DESCRIPTION OF THE TASK:
Output the data that follows exactly, line for line.

Saved entries:

#####

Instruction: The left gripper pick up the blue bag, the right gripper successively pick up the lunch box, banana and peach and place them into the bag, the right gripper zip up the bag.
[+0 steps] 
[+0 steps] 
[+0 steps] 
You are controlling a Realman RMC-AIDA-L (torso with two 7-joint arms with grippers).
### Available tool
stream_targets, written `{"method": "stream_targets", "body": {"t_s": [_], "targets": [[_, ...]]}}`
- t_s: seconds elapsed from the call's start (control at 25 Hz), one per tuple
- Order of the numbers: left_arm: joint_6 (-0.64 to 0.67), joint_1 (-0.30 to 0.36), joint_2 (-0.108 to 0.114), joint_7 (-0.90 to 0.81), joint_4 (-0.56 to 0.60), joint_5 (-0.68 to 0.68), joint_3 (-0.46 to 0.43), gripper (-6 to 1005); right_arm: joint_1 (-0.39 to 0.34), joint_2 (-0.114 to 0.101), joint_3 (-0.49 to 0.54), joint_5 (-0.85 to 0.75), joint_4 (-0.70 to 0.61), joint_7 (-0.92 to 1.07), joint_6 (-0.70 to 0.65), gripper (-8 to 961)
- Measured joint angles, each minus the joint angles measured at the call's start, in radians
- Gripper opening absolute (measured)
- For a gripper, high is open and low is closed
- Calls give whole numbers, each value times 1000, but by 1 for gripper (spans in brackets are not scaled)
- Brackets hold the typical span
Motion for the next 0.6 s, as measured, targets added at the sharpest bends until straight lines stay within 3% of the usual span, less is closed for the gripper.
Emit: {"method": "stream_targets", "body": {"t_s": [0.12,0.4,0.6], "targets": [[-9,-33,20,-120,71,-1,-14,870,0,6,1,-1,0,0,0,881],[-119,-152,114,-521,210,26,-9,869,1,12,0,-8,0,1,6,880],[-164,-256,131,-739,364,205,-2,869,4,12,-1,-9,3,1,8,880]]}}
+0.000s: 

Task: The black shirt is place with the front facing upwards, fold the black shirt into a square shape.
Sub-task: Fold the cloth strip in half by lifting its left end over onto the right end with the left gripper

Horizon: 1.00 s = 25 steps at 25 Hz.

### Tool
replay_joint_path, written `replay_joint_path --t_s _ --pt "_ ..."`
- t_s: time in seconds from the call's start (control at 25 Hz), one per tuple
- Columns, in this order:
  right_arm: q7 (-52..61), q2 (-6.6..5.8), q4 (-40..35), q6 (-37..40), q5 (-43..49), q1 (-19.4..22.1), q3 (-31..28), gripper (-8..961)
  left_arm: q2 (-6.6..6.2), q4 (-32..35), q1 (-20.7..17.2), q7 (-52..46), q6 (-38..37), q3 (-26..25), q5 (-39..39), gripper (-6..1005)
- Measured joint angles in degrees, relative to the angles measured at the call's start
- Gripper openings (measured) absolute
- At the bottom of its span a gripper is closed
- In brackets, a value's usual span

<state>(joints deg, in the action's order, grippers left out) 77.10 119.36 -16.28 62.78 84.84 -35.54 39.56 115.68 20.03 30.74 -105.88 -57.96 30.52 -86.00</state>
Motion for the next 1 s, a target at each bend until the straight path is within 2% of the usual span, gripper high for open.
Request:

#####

YOUR RESPONSE:
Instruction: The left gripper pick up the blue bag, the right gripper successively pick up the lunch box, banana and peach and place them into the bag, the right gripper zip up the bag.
[+0 steps] 
[+0 steps] 
[+0 steps] 
You are controlling a Realman RMC-AIDA-L (torso with two 7-joint arms with grippers).
### Available tool
stream_targets, written `{"method": "stream_targets", "body": {"t_s": [_], "targets": [[_, ...]]}}`
- t_s: seconds elapsed from the call's start (control at 25 Hz), one per tuple
- Order of the numbers: left_arm: joint_6 (-0.64 to 0.67), joint_1 (-0.30 to 0.36), joint_2 (-0.108 to 0.114), joint_7 (-0.90 to 0.81), joint_4 (-0.56 to 0.60), joint_5 (-0.68 to 0.68), joint_3 (-0.46 to 0.43), gripper (-6 to 1005); right_arm: joint_1 (-0.39 to 0.34), joint_2 (-0.114 to 0.101), joint_3 (-0.49 to 0.54), joint_5 (-0.85 to 0.75), joint_4 (-0.70 to 0.61), joint_7 (-0.92 to 1.07), joint_6 (-0.70 to 0.65), gripper (-8 to 961)
- Measured joint angles, each minus the joint angles measured at the call's start, in radians
- Gripper opening absolute (measured)
- For a gripper, high is open and low is closed
- Calls give whole numbers, each value times 1000, but by 1 for gripper (spans in brackets are not scaled)
- Brackets hold the typical span
Motion for the next 0.6 s, as measured, targets added at the sharpest bends until straight lines stay within 3% of the usual span, less is closed for the gripper.
Emit: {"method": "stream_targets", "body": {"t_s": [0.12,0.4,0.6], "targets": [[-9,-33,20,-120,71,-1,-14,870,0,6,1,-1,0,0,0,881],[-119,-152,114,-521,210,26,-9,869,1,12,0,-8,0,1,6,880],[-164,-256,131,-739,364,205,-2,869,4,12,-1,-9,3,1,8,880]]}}
+0.000s: 

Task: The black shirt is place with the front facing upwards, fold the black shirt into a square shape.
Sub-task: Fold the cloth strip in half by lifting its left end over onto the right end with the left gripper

Horizon: 1.00 s = 25 steps at 25 Hz.

### Tool
replay_joint_path, written `replay_joint_path --t_s _ --pt "_ ..."`
- t_s: time in seconds from the call's start (control at 25 Hz), one per tuple
- Columns, in this order:
  right_arm: q7 (-52..61), q2 (-6.6..5.8), q4 (-40..35), q6 (-37..40), q5 (-43..49), q1 (-19.4..22.1), q3 (-31..28), gripper (-8..961)
  left_arm: q2 (-6.6..6.2), q4 (-32..35), q1 (-20.7..17.2), q7 (-52..46), q6 (-38..37), q3 (-26..25), q5 (-39..39), gripper (-6..1005)
- Measured joint angles in degrees, relative to the angles measured at the call's start
- Gripper openings (measured) absolute
- At the bottom of its span a gripper is closed
- In brackets, a value's usual span

<state>(joints deg, in the action's order, grippers left out) 77.10 119.36 -16.28 62.78 84.84 -35.54 39.56 115.68 20.03 30.74 -105.88 -57.96 30.52 -86.00</state>
Motion for the next 1 s, a target at each bend until the straight path is within 2% of the usual span, gripper high for open.
Request:

The exercise is finished.